In the entries below, the lines from the one with "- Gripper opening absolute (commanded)" through the one with "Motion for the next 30" are to be copied exactly; both ends count.
<<<<
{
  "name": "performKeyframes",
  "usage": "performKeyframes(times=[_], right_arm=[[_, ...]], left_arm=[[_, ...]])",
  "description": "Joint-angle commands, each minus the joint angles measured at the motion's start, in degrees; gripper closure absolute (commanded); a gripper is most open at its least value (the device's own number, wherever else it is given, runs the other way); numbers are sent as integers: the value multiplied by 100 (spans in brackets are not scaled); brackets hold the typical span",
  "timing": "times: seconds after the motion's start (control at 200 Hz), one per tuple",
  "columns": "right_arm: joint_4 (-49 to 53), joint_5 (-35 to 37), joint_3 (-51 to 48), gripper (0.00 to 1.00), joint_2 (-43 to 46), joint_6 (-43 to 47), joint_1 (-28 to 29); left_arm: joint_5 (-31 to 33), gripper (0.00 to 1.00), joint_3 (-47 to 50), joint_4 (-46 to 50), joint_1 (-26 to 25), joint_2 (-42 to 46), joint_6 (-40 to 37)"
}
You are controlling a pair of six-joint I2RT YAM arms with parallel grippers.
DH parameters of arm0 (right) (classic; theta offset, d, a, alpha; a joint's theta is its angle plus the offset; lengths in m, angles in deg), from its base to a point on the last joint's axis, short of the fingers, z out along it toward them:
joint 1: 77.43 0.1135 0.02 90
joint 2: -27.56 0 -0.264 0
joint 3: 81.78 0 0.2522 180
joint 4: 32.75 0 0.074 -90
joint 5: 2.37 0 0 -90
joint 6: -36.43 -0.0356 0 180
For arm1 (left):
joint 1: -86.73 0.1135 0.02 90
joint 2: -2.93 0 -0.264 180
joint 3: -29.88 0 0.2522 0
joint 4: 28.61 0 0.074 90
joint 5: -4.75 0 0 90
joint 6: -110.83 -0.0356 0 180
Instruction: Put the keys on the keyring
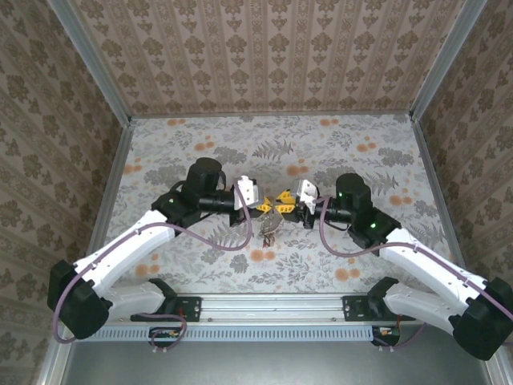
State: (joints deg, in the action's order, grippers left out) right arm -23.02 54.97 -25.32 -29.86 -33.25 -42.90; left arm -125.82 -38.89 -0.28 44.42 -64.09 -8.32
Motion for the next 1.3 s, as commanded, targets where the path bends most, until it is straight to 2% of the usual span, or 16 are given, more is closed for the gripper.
performKeyframes(times=[0.0, 0.14, 0.535, 0.765, 0.94, 1.295], right_arm=[[1526, 282, 456, 71, -179, 753, 0], [1716, -78, 641, 65, -368, 646, 2], [1613, -500, 1053, 66, -715, 305, 15], [1903, -831, 1273, 76, -1044, 372, 45], [1904, -821, 1138, 71, -1208, 482, 46], [2407, -890, 1118, 72, -1152, 702, 50]], left_arm=[[120, 100, -495, 635, -19, -88, -227], [162, 100, -904, 1184, -32, -253, -412], [113, 100, -1416, 2008, -110, -604, -1001], [120, 100, -1360, 1991, -150, -603, -944], [120, 100, -1255, 1920, -166, -550, -894], [186, 100, -1144, 1995, -187, -452, -920]])
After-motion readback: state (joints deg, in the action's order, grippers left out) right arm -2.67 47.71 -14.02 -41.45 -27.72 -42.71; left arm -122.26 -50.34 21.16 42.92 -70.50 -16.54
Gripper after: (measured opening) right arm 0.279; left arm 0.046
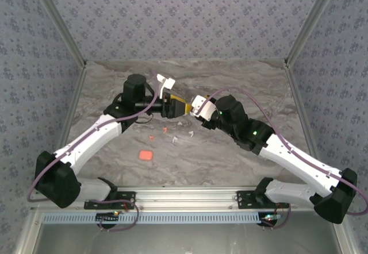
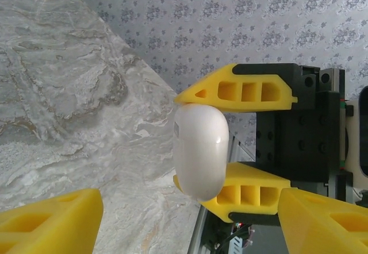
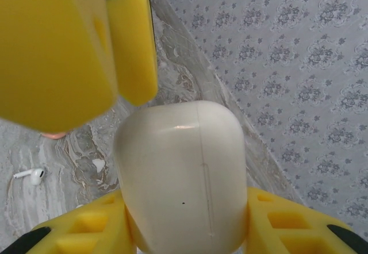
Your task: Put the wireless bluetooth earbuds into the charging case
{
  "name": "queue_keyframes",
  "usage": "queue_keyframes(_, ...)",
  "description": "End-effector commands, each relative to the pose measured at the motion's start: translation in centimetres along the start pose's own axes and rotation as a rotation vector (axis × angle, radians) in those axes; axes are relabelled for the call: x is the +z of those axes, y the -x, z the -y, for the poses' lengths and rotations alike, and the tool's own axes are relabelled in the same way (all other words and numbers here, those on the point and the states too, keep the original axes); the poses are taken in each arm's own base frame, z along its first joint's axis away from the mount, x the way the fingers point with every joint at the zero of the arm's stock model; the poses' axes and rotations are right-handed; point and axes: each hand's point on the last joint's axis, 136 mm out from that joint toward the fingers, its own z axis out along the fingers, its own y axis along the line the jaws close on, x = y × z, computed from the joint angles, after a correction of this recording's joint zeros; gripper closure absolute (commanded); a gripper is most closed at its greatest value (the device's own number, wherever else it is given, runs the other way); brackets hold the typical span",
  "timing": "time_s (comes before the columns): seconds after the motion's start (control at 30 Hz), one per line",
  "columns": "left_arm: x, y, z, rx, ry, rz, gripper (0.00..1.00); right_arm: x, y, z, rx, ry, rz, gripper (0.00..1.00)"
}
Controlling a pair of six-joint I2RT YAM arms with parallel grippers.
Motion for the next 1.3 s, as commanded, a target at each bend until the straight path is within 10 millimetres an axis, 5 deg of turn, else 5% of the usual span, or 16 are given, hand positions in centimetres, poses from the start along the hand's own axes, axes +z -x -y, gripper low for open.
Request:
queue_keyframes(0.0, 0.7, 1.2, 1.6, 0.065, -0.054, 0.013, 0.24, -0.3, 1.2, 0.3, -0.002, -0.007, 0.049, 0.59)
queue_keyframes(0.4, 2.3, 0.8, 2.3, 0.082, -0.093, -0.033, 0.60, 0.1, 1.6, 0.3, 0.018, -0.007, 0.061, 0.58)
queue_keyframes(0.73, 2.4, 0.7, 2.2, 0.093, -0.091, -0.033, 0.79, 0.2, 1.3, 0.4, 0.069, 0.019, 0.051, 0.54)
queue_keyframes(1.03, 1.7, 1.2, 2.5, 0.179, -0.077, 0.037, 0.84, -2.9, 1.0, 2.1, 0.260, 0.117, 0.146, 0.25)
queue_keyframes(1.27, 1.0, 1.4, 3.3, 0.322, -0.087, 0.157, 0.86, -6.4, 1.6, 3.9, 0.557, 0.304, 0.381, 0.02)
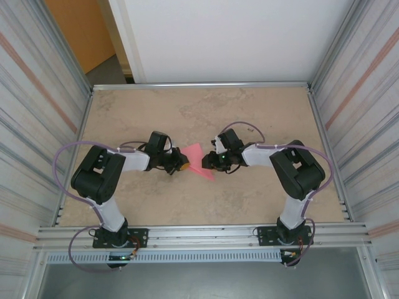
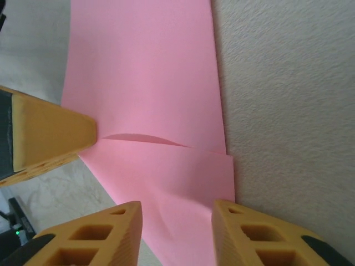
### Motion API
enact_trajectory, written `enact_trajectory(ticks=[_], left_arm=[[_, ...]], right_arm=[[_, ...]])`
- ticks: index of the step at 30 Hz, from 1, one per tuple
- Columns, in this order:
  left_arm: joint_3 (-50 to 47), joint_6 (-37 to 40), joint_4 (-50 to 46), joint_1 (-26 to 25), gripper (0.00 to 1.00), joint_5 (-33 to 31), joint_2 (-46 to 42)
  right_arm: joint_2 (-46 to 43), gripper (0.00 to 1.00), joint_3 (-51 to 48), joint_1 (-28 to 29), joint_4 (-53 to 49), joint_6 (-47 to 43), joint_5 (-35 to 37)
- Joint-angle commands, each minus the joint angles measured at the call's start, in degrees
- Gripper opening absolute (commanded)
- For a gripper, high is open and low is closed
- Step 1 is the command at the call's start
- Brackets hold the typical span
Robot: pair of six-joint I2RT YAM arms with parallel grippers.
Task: Fold a paper plane with a square sheet of paper (pick it up from the middle)
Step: Third fold the triangle at the center of the table, then fourth fold the wing at the center of the table.
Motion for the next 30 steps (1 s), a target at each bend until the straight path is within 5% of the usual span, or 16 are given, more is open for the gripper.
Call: enact_trajectory(ticks=[1,10,18,30], left_arm=[[1.7,0.0,-2.1,-0.4,0.03,0.3,-0.7],[5.1,-1.7,-7.4,-0.5,0.03,-2.1,-2.2],[5.9,-3.1,-8.5,-0.5,0.03,-2.2,-2.0],[6.3,-3.2,-9.2,-0.7,0.03,-2.2,-2.1]], right_arm=[[-4.6,0.42,2.2,1.3,-4.7,-6.5,6.7],[-9.5,0.45,2.2,12.9,-8.1,-21.7,34.2],[-5.0,0.41,1.8,18.7,-3.6,-24.1,39.6],[-0.9,0.40,2.1,19.5,-2.5,-24.7,41.7]])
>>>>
> _Response for this exercise_
- Gripper opening absolute (commanded)
- For a gripper, high is open and low is closed
- Step 1 is the command at the call's start
- Brackets hold the typical span
Robot: pair of six-joint I2RT YAM arms with parallel grippers.
Task: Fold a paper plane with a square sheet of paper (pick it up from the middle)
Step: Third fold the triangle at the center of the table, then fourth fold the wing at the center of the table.
Motion for the next 30 steps (1 s), a target at each bend until the straight path is within 5% of the usual span, or 16 are given, more is open for the gripper.

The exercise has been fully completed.